The Trap of Self-Criticism
was published May 3, 2021 on the Psychology Today Blog page
Learn to Use Self-Compassion to Stop Your Self-Criticism Spiral
Many of us get caught in the trap of self-criticism. We tell ourselves we are not good enough, or that what we did was not good enough, and we get angry at ourselves for once again not meeting our goals. Maybe we wanted to exercise and slept in; maybe we wanted to start a project and procrastinated; maybe we wanted to stop yelling at our kids and once again screamed at them in the supermarket. Our self-criticism leads to our feeling really terrible, which often leads to our doing something stupid to make ourselves feel better and, at the same time, avoiding anything to do with our initial goals. So how can we get out of this trap? By using the three strategies I’m going to describe.
I want you to meet Adrian, a client of mine. Adrian is in her mid-30s. She has a wicked sense of humor and long curly hair that she is always pinning up in different styles. Adrian lives alone and has found COVID really hard to deal with. She has stopped exercising, sees few friends, has gained about 15 to 20 pounds, and generally feels pretty terrible. She decided she wanted to try and change some things in her life. She wanted to start walking with friends at least twice a week and cooking dinner for herself at least three nights a week instead of ordering fast food every night.
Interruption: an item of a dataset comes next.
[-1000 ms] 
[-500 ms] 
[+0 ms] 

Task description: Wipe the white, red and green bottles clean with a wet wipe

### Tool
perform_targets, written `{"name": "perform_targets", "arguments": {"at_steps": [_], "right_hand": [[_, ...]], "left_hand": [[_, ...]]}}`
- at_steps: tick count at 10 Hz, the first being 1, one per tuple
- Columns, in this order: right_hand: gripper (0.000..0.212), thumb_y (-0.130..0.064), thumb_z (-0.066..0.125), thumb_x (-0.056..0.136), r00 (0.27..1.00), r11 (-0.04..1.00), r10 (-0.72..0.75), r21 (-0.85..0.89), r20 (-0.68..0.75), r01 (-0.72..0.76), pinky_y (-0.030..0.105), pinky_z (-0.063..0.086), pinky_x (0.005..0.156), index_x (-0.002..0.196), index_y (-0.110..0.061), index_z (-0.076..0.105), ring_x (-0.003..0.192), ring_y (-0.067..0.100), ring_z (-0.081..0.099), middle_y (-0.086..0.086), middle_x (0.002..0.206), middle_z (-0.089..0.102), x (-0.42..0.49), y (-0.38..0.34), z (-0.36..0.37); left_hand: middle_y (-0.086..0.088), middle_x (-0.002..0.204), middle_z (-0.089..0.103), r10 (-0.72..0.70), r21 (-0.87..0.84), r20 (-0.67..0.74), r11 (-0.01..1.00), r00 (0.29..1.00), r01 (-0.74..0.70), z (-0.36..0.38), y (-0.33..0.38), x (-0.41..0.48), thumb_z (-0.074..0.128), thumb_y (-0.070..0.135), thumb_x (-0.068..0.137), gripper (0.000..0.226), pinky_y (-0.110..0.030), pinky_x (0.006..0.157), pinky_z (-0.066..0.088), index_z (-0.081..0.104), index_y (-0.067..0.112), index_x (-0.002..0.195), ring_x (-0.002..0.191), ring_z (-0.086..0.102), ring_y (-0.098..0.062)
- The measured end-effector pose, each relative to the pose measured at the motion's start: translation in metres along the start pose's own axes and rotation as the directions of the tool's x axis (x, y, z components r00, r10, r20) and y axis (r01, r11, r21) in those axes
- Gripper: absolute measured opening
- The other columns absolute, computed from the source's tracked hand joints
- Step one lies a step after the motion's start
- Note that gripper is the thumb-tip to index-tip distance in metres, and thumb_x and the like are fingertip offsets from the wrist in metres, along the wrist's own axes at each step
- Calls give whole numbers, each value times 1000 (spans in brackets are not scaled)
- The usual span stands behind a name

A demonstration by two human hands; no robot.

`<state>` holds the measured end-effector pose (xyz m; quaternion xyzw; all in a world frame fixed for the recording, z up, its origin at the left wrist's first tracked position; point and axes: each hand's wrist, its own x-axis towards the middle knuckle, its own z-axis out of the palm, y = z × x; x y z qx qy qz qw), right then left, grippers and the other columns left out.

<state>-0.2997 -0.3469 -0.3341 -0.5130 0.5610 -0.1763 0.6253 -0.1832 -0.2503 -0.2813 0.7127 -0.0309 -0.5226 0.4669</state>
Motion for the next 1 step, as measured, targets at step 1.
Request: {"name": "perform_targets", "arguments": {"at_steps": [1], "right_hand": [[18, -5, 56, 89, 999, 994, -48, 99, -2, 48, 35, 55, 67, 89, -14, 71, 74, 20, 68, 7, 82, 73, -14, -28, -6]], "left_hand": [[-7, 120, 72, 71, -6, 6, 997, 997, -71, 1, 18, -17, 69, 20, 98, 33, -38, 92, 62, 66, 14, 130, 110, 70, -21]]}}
Adrian came to therapy the next week and started by saying, “I really blew it. COVID is really getting to me; I did nothing that I said I would do, and I think I gained even more weight.” Adrian looked really down; even her hair was just pulled back instead of in one of her usual amazing hairdos. Adrian told me that she had gone walking with two friends but that “the food thing was really terrible this week.” She had fast-food takeout every day except for one.
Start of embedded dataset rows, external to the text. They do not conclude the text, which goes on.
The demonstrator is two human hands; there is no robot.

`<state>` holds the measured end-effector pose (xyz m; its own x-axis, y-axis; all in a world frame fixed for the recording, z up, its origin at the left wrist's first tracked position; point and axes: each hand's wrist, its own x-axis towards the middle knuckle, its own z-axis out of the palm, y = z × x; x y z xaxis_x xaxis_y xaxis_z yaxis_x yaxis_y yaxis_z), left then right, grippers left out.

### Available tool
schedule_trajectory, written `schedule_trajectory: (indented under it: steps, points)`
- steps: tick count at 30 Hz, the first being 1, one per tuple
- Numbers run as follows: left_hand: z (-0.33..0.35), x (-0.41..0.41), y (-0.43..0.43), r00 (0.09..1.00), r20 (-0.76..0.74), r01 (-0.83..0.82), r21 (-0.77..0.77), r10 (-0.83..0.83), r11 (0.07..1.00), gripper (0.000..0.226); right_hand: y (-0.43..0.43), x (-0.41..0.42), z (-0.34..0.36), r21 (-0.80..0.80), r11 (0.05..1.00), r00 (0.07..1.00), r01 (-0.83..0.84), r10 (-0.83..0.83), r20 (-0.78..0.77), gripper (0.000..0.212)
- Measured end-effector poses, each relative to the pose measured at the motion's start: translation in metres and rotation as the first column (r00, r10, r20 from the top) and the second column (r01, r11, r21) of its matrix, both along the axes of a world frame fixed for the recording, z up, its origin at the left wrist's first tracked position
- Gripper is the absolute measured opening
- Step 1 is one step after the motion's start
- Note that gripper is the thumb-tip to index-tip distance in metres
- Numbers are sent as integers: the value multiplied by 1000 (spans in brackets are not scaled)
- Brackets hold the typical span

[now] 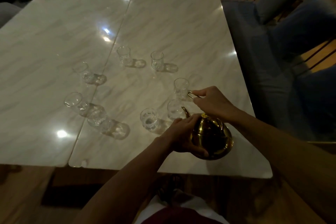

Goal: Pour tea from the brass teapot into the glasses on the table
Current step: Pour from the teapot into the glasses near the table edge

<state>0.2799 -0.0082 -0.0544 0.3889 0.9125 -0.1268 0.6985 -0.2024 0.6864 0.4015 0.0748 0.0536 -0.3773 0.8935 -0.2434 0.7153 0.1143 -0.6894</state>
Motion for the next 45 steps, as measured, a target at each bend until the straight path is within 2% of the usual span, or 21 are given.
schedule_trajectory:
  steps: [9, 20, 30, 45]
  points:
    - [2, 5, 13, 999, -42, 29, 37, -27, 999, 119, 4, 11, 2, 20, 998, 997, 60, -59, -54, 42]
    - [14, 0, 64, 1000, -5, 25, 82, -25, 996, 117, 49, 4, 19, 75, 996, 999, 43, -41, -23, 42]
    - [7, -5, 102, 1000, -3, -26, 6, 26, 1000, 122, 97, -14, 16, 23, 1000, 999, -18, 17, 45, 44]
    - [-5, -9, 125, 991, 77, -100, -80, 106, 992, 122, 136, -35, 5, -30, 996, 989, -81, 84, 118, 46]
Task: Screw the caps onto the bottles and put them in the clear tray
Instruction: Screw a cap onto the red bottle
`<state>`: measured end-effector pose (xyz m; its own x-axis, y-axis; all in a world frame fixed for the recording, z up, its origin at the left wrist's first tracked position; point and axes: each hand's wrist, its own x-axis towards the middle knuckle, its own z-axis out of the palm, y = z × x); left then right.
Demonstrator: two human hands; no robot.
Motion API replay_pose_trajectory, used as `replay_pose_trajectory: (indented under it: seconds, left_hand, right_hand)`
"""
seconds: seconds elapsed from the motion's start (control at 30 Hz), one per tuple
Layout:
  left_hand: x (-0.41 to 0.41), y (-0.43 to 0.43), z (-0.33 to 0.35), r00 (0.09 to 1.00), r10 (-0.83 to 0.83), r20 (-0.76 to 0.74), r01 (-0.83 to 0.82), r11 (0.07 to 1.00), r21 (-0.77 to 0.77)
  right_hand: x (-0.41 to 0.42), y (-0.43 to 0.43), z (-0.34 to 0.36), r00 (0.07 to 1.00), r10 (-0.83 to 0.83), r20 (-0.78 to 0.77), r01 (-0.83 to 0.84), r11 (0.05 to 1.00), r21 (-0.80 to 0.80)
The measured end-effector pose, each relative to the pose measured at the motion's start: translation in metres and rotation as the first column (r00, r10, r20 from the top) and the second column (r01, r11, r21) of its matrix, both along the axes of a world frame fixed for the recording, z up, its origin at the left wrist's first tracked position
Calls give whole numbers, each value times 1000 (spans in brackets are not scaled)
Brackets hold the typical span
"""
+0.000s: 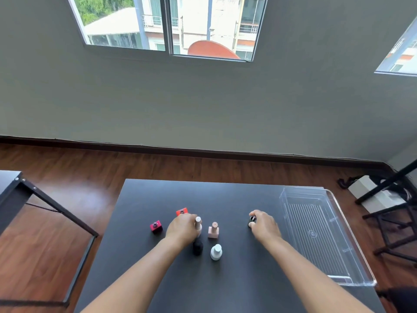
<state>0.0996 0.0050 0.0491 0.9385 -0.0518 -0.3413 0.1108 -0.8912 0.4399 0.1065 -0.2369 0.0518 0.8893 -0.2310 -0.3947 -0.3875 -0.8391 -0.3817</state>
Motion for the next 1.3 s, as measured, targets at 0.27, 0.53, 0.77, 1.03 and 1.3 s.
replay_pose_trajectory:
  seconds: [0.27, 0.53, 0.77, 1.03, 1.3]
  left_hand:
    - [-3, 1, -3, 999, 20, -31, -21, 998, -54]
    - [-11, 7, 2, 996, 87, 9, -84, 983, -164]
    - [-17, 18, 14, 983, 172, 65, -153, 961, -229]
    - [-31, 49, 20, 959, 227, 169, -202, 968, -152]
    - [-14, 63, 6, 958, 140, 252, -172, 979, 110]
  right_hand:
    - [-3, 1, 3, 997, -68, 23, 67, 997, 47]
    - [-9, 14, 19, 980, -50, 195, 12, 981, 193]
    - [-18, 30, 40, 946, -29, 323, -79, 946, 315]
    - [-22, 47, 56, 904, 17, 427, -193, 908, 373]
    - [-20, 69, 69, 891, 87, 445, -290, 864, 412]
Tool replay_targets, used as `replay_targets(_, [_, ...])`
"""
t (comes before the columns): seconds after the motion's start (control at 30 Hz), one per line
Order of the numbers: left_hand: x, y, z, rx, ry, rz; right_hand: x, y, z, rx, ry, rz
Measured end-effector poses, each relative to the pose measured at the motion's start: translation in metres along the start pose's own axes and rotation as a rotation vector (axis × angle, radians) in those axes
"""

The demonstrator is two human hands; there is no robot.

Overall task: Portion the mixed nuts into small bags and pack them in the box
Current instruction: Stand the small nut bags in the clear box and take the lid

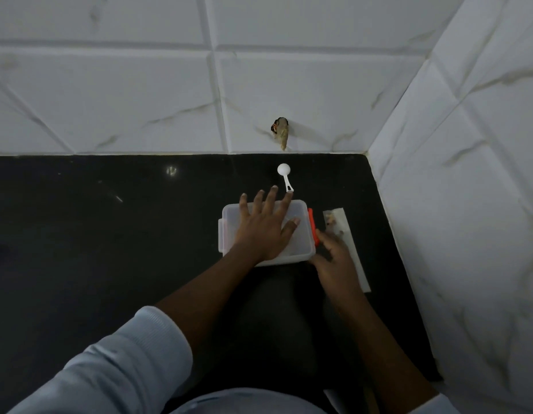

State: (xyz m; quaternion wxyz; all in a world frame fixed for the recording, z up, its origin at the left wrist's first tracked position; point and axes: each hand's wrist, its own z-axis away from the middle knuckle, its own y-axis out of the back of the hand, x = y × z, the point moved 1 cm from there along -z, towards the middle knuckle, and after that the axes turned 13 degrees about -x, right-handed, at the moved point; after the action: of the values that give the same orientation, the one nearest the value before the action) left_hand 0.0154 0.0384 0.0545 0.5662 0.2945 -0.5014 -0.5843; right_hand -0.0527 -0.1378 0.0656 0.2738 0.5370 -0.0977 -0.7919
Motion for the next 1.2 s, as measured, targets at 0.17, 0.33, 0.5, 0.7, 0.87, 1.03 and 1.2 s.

So, what did you notice? Adrian completely ignored what went well and only noticed what did not go well. She glossed over the fact that she walked with two friends—not mentioning that she had a great time—and only noticed that she did not meet her goal of changing her eating. She had wanted to cook three nights a week and cooked one night, or one-third of the time.
This leads us to Strategy #1. Goals are not all or nothing, so notice what went well along with what did not go well. Give yourself credit for making a good start. Adrian met her goals 100% with friends and 33% with eating—I think that’s a good start.
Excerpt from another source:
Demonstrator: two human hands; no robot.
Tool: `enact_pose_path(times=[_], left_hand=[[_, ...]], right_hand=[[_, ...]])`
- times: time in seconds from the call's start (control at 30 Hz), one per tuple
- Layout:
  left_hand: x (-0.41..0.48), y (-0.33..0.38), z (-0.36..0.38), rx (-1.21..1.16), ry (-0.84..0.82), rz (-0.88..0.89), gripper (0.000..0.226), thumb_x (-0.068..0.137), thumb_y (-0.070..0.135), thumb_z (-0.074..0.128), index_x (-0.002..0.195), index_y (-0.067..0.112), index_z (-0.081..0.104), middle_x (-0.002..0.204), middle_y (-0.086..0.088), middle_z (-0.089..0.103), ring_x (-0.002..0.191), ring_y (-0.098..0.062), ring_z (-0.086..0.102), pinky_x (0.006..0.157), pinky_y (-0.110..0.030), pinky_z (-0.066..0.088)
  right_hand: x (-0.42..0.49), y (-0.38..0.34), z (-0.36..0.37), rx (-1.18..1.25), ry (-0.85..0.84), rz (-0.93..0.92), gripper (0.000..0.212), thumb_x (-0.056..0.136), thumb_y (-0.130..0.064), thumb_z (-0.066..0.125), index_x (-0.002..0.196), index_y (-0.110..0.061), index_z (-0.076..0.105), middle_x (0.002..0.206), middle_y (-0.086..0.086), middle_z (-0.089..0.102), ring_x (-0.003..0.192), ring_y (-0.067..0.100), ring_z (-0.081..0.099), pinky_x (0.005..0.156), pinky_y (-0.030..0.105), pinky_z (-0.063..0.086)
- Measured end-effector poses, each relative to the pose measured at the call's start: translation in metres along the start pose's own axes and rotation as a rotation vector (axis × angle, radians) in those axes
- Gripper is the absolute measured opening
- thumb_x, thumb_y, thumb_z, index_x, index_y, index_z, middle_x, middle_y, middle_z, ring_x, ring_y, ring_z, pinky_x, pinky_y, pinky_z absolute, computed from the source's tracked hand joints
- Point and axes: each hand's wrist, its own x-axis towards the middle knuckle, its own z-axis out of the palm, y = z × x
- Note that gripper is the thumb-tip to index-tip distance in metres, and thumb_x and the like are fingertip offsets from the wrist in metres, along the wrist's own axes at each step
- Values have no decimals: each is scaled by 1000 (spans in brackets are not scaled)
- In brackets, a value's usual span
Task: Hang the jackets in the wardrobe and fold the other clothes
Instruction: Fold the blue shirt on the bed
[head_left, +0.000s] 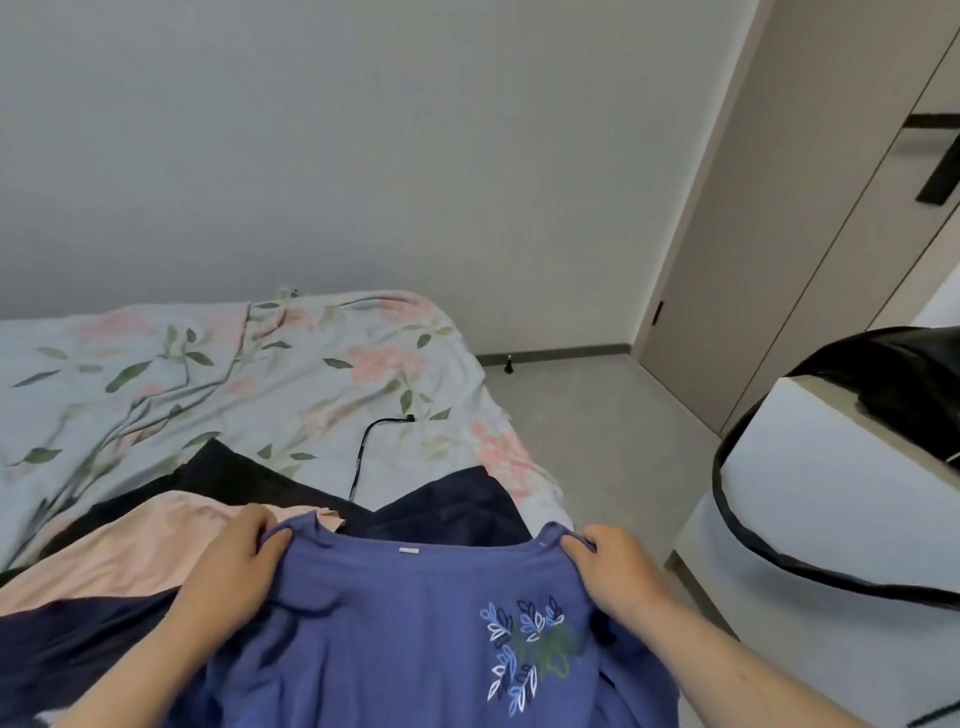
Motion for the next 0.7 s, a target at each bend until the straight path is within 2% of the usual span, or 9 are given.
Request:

Next, Adrian and I mapped out the effects of her self-criticism and how she gets herself into a spiral of negativity. Here is Adrian’s spiral: She makes some progress on a goal but not 100% (for example, she cooked once but had planned to cook three times). She only notices what she did not do. This leads to harsh self-critical thoughts (I’m a failure; I will never lose weight. I completely lack will power). Harsh self-critical thoughts lead to feeling terrible (she eats a chocolate bar to make herself feel better, and it only makes her feel worse). She has even more self-critical thoughts, decides it’s hopeless to even try to eat more healthily, and orders fast food the next day.
By bringing this spiral to light, Adrian discovered that it wasn’t her lack of willpower that was interfering with her healthy eating but her inability to recognize her good starts and her self-critical thoughts. When she was self-critical, she just gave up on trying to meet her goals.
This leads us to Strategy #2. Notice the consequences of your own self-critical thoughts. Try to map out your self-critical spiral. What do you do as a consequence of your self-criticism? Does it help? Do you give up?
Next, Adrian and I spent some time examining how she could have responded in a self-compassionate way instead of a self-critical way. This was hard for her, so I asked her to think about how she would respond to a friend in a compassionate way. She then applied what she would say to a friend to herself. Some phrases that Adrian came up with were (1) “It takes time to change, and it’s hard”; (2) “Appreciate and note any progress—any progress is real”; (3) No one has to be perfect—it’s okay to be human”; and (4) “I’m allowed to be nice and kind to myself.” Adrian wrote down the phrases that particularly resonated with her. To her surprise she agreed that a kinder attitude toward herself would actually make her more resilient, more willing to try harder, and less likely to want to give up.
This leads us to Strategy #3. Consciously be kind to yourself. Expect to not be perfect, expect to mess up, and see starting again as strength. Start the day with reviewing how to be kind to yourself. Focus on your good starts, on your effort, and on what went well. Choose two self-compassion phrases that resonate with you and practice saying them to yourself.
Adrian wasn’t sure she could change from being self-critical to being self-compassionate. However, she decided to practice, remembering that all she was aiming for was a “good start.”
Here is how Adrian summarized what she learned:
Self-criticism Feeling Bad + Giving Up
Self-compassion Feeling good + Resilience + Trying Harder
Getting out of the self-criticism trap involves three strategies: noticing what went well along with what didn’t, noticing the consequences of your self-critical thoughts, and consciously being kind to yourself.
Developing self-compassion takes practice . Remember – only aim for a good start.